Unsupervised Learning›Pro· 35 min read

PCA: Dimensionality Reduction

Squeeze many columns down to a few while keeping most of the information.

What you will learn

Explain why fewer features can help
Run PCA to reduce dimensions
Read how much information is kept

Too many columns is a problem

Real datasets can have dozens or hundreds of features. That is hard to plot, slow to train, and many columns overlap. PCA (Principal Component Analysis) shrinks many features down to a few, while keeping most of the information.

Think of a shadow. A 3D object casts a 2D shadow on the wall. You lose some detail, but a good shadow still shows the shape clearly. PCA finds the best “angle” so the flattened data keeps as much shape as possible.
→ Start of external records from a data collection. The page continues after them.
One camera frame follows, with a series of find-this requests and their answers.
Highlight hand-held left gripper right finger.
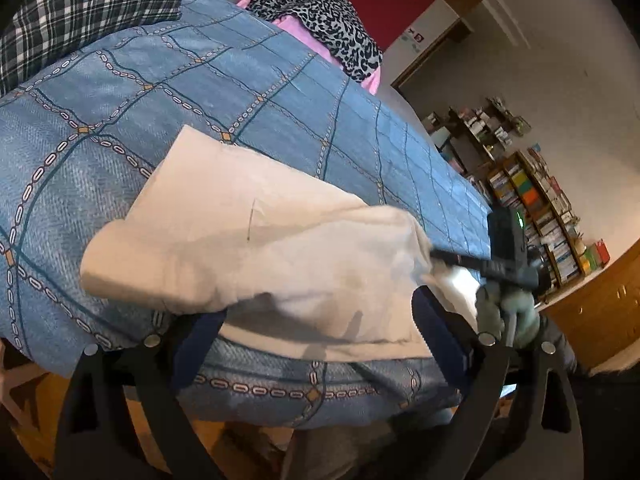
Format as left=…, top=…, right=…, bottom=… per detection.
left=411, top=287, right=585, bottom=480

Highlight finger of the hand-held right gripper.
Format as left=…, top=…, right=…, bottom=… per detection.
left=429, top=248, right=488, bottom=273

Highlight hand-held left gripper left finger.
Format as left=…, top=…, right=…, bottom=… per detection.
left=54, top=309, right=228, bottom=480

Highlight white pants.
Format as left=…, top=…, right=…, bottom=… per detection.
left=80, top=125, right=483, bottom=362

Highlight person's right hand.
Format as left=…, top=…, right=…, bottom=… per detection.
left=474, top=280, right=542, bottom=350

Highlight wooden bookshelf with books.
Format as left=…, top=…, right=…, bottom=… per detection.
left=470, top=150, right=583, bottom=291

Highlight stack of coloured boxes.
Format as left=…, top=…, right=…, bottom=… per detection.
left=579, top=239, right=612, bottom=272

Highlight wooden cabinet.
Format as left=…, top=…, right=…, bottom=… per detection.
left=537, top=245, right=640, bottom=376

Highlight grey bed sheet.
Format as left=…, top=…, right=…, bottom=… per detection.
left=377, top=85, right=435, bottom=138

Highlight blue patterned bedspread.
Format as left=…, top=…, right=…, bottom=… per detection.
left=0, top=0, right=493, bottom=431

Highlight pink cloth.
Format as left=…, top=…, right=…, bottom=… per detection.
left=235, top=0, right=383, bottom=96

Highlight leopard print cloth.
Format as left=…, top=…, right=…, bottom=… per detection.
left=247, top=0, right=385, bottom=83

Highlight plaid dark pillow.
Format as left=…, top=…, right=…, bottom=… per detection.
left=0, top=0, right=183, bottom=96

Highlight small cluttered wall shelf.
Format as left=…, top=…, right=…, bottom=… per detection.
left=425, top=97, right=531, bottom=171

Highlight red wall panel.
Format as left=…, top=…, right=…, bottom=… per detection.
left=305, top=0, right=441, bottom=53
A worked example: 4 features down to 2

The classic iris flower dataset has 4 measurements per flower. We squeeze them to 2 so they can be plotted.

Reducing 4 features to 2 with PCA

from sklearn.datasets import load_iris
from sklearn.decomposition import PCA

X = load_iris().data        # 150 flowers, 4 features each
print('Before PCA:', X.shape)

pca = PCA(n_components=2)    # keep just 2 combined features
X2 = pca.fit_transform(X)
print('After PCA: ', X2.shape)
print('Info kept:', round(pca.explained_variance_ratio_.sum(), 3))

Note: Output: Before PCA: (150, 4) After PCA: (150, 2) Info kept: 0.978 We went from 4 columns to 2, yet kept about 98% of the information. Now the flowers can be drawn on a simple 2D scatter plot — much easier to explore.

“Info kept: 0.978” means the 2 new columns still carry about 98% of the variety (the differences between flowers) that all 4 original columns had. We threw away half the columns but only about 2% of the useful information — a great trade. You can even check the split per column:

How the kept information is split across the 2 new columns

# How much information each of the 2 new columns carries
for i, ratio in enumerate(pca.explained_variance_ratio_, start=1):
    print('Component', i, '->', round(ratio, 3))

Note: Output: Component 1 -> 0.925 Component 2 -> 0.053 The first new column alone carries about 92% of the information; the second adds another 5%, totalling the ~98% we saw. PCA always packs the most information into the first component, the next-most into the second, and so on.

Why bother reducing?

Plot it — humans can only see 2D or 3D, so reducing lets you visualise high-dimensional data.
Speed — fewer features means faster training.
Less noise — dropping weak, overlapping columns can sharpen a model.

Watch out: The new PCA columns are combinations of the originals — they no longer mean “petal length” or “width”. PCA is great for plotting and speed, but you lose the plain-English meaning of each feature.

Tip: Always scale your features before PCA (next unit), because PCA, like KNN, is sensitive to the size of each column.

Q. What does PCA do?

Answer: PCA is dimensionality reduction: it compresses many features into a few combined ones, preserving as much information (variance) as possible.

✍️ Practice

Change n_components to 1 and print how much information is kept.
Explain the “shadow” analogy for PCA in your own words.

🏠 Homework

Write 3–4 sentences on when reducing features helps and what you give up by doing it.